Como é sabido, FHC assumiu o Ministério da Fazenda em fins de maio de 1993, como o quarto ocupante do cargo antes que o governo Itamar Franco alcançasse seu oitavo mês. Em 13 de junho daquele ano, cerca de três semanas depois, foi dado a público o então chamado Plano de Ação Imediata, que colocava a questão do que chamava o descalabro das finanças públicas brasileiras no seu contexto mais amplo, resumido em cinco pontos, que reproduzo textualmente.
“1) O Brasil só consolidará sua democracia e reafirmará sua unidade como nação soberana se superar as carências agudas e os desequilíbrios sociais que infernizam o dia a dia da população. 

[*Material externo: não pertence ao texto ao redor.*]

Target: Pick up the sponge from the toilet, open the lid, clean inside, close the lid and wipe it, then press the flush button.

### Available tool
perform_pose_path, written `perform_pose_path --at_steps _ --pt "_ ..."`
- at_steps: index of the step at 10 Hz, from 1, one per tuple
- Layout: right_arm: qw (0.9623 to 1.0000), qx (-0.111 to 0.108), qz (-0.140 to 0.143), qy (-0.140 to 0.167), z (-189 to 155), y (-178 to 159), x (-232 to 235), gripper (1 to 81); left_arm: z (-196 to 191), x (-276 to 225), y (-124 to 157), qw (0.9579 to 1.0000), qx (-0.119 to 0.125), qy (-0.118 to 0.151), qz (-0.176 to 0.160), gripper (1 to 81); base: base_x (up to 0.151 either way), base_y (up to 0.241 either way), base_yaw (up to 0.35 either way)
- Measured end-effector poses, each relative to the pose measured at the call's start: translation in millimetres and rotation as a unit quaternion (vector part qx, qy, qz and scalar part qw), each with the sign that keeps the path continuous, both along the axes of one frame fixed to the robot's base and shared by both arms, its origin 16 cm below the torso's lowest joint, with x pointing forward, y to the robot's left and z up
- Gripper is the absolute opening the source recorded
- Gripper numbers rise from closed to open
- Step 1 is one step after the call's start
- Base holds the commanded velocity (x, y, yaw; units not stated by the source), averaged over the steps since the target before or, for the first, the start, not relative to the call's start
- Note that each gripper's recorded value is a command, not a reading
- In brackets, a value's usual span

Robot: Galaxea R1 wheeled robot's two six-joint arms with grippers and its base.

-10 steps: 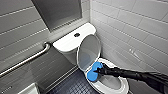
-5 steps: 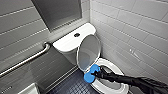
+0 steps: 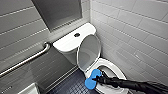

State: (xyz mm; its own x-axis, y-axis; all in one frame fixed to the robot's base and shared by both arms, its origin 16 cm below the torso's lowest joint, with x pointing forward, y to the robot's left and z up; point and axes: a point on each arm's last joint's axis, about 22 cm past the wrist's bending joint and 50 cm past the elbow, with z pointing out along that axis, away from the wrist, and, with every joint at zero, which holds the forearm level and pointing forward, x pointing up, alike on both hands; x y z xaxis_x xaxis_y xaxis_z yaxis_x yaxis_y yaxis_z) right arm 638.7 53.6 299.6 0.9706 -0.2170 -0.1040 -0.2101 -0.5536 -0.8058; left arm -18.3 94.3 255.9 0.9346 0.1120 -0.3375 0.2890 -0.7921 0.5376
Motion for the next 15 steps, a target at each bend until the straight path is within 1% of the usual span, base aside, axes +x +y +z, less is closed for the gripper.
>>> perform_pose_path --at_steps 1,3,5,7,9,12,13,15 --pt "0.9999 0.003 0.0 0.013 -3 -15 -20 1.0 0 0 0 1.0 0.0 0.0 0.001 81.1 0.0 0.0 0.0" --pt "0.9995 0.008 -0.008 0.028 -9 -41 -50 1.0 0 0 0 1.0 0.0 -0.001 0.001 81.1 0.0 0.0 0.0" --pt "0.9993 -0.003 -0.002 0.036 -7 -72 -62 1.0 0 0 0 1.0 0.0 -0.001 0.001 81.1 0.0 0.0 0.0" --pt "0.9989 -0.017 -0.01 0.044 -7 -112 -70 1.0 0 0 0 1.0 0.0 -0.001 0.001 81.1 0.0 0.0 0.0" --pt "0.9981 -0.029 -0.026 0.048 -8 -153 -79 1.0 0 1 0 1.0 0.0 -0.001 0.001 81.1 0.0 0.0 0.0" --pt "0.9957 -0.037 -0.064 0.056 -12 -210 -107 1.0 0 0 0 1.0 0.001 -0.001 0.001 81.1 0.0 0.0 0.0" --pt "0.9947 -0.042 -0.073 0.06 -13 -227 -117 1.0 0 0 1 1.0 0.001 -0.001 0.001 81.1 0.0 0.0 0.0" --pt "0.9925 -0.058 -0.084 0.067 -17 -259 -138 1.0 0 0 3 1.0 0.002 -0.001 0.0 81.1 0.0 0.0 0.0"
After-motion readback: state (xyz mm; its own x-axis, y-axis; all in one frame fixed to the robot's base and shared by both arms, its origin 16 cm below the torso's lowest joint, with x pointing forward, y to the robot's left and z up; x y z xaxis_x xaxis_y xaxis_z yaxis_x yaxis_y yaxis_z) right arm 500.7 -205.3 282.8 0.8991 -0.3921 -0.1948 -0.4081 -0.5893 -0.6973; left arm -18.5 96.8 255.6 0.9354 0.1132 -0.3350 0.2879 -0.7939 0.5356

2) A dívida social só será resgatada se houver ao mesmo tempo a retomada do crescimento autossustentado da economia. 
3) A economia brasileira só voltará a crescer de forma duradoura se o país derrotar a superinflação que paralisa os investimentos e desorganiza a atividade produtiva. 

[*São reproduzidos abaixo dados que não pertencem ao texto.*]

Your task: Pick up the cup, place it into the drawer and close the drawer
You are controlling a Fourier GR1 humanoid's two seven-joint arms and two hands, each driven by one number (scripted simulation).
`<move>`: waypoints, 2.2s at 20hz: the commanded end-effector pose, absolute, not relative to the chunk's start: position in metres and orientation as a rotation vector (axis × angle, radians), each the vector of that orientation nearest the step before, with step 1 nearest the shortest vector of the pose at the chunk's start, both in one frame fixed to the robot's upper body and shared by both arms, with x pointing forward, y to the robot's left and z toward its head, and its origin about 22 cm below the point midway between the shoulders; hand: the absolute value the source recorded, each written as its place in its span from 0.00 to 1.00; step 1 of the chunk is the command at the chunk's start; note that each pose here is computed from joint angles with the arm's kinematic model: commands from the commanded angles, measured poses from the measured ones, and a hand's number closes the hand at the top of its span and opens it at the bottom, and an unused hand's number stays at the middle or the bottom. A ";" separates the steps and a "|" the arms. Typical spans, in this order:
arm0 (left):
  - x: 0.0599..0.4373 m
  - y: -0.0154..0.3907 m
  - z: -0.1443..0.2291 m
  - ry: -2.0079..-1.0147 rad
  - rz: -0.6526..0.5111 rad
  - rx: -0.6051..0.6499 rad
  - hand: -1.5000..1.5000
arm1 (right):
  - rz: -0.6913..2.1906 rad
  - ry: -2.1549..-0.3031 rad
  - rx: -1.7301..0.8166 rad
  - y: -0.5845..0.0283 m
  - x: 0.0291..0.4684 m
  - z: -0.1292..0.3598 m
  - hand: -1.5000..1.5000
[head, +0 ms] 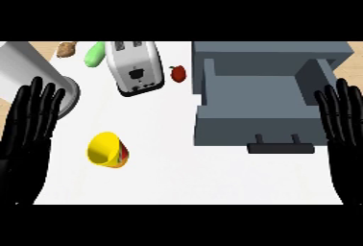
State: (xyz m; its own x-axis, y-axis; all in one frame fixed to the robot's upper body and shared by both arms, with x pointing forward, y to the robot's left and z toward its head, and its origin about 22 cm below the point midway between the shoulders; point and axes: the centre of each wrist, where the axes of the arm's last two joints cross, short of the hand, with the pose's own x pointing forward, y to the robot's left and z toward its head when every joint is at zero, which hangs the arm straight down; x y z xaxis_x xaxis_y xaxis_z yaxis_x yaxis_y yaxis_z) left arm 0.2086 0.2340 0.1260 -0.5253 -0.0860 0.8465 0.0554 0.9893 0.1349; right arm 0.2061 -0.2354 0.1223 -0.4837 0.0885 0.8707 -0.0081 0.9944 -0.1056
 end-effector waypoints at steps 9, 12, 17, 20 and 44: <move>0.212 0.282 0.088 -1.840 -0.149 -0.496 0.00 | 0.250 -1.977 0.055 -0.239 0.213 0.130 0.00; 0.231 0.311 0.094 -1.820 -0.155 -0.511 0.00 | 0.255 -1.957 0.069 -0.219 0.226 0.123 0.00; 0.249 0.329 0.067 -1.791 -0.185 -0.453 0.00 | 0.232 -1.949 0.068 -0.239 0.253 0.117 0.00; 0.243 0.344 0.034 -1.735 -0.156 -0.417 0.00 | 0.252 -1.970 0.065 -0.255 0.254 0.134 0.00; 0.257 0.362 -0.112 -1.594 -0.190 -0.232 0.00 | 0.244 -2.018 0.060 -0.251 0.258 0.128 0.00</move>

4) A superinflação só será definitivamente afastada do horizonte quando o governo acertar a desordem de suas contas, tanto na esfera da União como dos estados e municípios. 

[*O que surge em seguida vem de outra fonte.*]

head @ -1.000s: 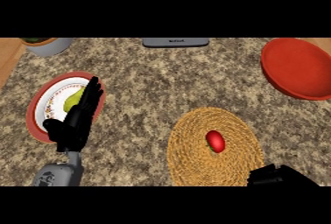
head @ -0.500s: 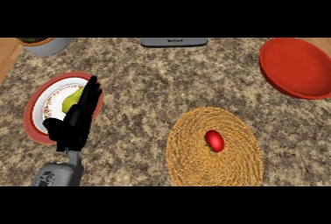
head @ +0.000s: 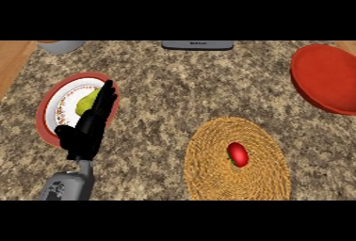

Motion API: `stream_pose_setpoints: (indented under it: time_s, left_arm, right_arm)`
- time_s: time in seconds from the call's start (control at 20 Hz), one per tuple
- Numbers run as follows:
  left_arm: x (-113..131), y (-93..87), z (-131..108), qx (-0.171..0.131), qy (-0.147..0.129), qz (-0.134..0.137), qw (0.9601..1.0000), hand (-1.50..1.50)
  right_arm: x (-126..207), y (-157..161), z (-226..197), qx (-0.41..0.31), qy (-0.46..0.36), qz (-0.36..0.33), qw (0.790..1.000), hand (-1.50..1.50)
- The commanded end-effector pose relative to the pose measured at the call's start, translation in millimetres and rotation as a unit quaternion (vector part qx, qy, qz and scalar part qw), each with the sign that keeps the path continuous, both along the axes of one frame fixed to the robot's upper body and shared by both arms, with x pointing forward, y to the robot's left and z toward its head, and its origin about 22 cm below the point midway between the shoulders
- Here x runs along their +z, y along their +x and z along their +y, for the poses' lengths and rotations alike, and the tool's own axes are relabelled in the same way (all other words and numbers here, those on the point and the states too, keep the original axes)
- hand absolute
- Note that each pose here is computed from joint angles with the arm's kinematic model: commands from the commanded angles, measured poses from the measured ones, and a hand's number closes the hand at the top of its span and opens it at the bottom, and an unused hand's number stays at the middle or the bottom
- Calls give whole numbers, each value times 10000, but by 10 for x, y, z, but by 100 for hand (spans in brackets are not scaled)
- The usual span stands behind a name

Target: Pick the cupcake from the placemat and place it in the bowl

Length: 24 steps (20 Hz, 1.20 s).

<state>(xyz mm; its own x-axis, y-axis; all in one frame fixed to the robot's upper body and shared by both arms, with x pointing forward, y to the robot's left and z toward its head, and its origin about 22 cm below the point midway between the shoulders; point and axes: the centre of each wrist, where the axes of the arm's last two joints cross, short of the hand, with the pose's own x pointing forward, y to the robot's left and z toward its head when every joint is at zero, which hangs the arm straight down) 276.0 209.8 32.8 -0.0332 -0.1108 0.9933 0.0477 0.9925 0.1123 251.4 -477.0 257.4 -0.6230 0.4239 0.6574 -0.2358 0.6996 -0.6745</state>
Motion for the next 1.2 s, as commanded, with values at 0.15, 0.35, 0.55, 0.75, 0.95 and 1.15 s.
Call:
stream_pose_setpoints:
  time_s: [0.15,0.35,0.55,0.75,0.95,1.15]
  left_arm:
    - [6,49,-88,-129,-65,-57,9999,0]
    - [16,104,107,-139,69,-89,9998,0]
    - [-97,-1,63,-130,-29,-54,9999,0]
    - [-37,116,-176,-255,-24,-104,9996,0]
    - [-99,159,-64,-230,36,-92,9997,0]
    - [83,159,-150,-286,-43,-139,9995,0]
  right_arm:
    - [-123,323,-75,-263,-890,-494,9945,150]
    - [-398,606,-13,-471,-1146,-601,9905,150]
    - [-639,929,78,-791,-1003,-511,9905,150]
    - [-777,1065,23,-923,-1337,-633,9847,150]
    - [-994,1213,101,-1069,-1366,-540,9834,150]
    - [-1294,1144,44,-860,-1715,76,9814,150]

5) E as contas públicas só serão acertadas se as forças políticas decidirem caminhar com firmeza nessa direção, deixando de lado interesses menores.”

Este quinto e último ponto detém surpreendente atualidade, relevância e urgência, e deve continuar a ser visto em conjunto com os pontos 1 e 2. Como há 25 anos, é imperiosa a necessidade de governos equacionarem a situação de suas contas, tanto na esfera da União como dos Estados e municípios. Se em 1993 era fundamental um ataque determinado à inflação de mais de 2.000%, o fim da hiperinflação não era um fim em si mesmo. Como dizia o ex-ministro Ricupero, era apenas o começo do início do princípio: a agenda para o Brasil pós-derrota da hiperinflação se confundia com a agenda muito mais ampla do desenvolvimento econômico social e institucional do País – livre da droga da inflação, seu zumbido e sua poeira que mascaravam e, portanto, nos impediam de descortinar os verdadeiros problemas do País. Que continuam a assombrar-nos, para muitos como indecifráveis esfinges e quimeras.
Não é preciso, como sugeriu Camus, “imaginar Sísifo feliz”, mas é preciso, sim, mostrar que nem todas as quimeras são indecifráveis e nem todas as esfinges necessariamente nos devorarão. Já o fizemos no passado, apesar de todos os riscos e incertezas. É preciso manter viva a chama da esperança, a aposta no diálogo e a busca das convergências possíveis. Que sempre existem, apesar das aparências em contrário e do desassossego com certas disfuncionalidades destes primeiros 70 dias do governo e 40 dias do novo Congresso. Há que apostar no poder da persistência e no “realismo esperançoso” de Ariano Suassuna, para evitar a simplória dicotomia entre apenas duas posições polares: “otimistas e pessimistas”. Ou talvez pior para uma democracia pluralista: o “nós contra eles” substituindo o “eles contra nós”. O Brasil é maior que isso – e os brasileiros merecem algo melhor.